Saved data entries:
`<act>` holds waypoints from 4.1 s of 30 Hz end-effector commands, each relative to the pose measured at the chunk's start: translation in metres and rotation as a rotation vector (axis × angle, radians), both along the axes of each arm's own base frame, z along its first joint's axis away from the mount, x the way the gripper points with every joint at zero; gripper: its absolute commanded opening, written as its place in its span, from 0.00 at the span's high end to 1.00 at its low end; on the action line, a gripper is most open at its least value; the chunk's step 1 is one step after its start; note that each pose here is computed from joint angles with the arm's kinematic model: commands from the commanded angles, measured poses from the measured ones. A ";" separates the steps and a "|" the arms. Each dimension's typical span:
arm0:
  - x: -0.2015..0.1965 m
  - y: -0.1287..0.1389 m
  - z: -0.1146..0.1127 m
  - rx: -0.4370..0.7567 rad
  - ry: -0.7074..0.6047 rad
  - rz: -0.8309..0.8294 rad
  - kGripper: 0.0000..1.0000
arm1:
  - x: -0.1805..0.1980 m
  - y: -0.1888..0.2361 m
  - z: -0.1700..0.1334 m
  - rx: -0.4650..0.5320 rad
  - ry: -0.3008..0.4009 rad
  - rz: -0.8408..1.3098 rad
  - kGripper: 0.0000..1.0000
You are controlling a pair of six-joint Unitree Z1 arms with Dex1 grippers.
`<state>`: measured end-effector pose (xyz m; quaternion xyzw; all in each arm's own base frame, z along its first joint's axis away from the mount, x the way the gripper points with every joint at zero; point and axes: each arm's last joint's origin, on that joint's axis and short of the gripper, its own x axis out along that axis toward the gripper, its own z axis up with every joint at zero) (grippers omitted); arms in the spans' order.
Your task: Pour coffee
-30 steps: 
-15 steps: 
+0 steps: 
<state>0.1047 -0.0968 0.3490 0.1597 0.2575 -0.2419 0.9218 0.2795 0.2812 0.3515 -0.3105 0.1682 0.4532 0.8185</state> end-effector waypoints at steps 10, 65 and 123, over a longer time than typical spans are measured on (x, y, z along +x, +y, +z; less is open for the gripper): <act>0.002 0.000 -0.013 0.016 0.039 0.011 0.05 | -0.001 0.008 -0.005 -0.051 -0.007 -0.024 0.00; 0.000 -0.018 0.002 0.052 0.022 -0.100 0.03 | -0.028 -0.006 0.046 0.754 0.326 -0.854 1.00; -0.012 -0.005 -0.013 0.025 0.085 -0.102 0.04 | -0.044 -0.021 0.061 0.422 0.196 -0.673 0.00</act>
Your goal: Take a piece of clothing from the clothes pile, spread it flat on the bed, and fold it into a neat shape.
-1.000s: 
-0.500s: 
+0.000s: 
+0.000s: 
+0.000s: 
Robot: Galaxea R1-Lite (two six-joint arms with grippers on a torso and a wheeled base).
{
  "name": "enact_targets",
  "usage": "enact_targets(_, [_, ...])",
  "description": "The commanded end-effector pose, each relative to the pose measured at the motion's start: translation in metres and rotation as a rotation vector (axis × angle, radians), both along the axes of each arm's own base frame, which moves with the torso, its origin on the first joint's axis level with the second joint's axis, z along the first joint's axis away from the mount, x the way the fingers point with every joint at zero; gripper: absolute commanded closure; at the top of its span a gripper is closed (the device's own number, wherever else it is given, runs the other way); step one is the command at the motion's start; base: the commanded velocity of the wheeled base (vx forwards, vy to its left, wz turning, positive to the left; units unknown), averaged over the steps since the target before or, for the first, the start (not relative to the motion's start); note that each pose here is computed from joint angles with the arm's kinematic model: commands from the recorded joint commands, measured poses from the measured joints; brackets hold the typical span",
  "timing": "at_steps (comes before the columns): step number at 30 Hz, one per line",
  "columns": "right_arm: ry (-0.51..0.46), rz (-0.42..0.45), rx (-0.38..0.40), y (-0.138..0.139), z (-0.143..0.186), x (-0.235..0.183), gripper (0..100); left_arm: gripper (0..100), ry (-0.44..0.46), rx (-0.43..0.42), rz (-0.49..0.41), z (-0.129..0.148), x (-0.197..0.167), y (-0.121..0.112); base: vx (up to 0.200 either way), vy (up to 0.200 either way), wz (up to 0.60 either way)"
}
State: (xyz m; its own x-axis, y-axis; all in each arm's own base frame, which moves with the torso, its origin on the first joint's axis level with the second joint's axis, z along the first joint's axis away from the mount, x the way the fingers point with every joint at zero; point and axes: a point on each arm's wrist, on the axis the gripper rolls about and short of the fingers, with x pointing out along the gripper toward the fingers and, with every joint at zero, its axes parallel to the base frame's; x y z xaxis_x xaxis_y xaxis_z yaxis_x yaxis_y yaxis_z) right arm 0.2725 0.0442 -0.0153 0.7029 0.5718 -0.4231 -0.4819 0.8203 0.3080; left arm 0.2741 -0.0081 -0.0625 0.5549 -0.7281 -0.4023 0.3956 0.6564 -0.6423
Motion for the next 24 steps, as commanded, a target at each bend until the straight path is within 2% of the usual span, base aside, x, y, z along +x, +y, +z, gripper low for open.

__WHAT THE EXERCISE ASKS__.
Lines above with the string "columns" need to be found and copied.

__RESULT__.
  "timing": "at_steps (comes before the columns): step number at 30 Hz, one per line",
  "columns": "right_arm: ry (-0.51..0.46), rz (-0.42..0.45), rx (-0.38..0.40), y (-0.138..0.139), z (-0.143..0.186), x (-0.235..0.183), gripper (0..100); left_arm: gripper (0..100), ry (-0.44..0.46), rx (-0.43..0.42), rz (-0.49..0.41), z (-0.129..0.148), x (-0.197..0.167), y (-0.121..0.112); base: vx (up to 0.200 either way), vy (up to 0.200 either way), wz (up to 0.60 either way)"

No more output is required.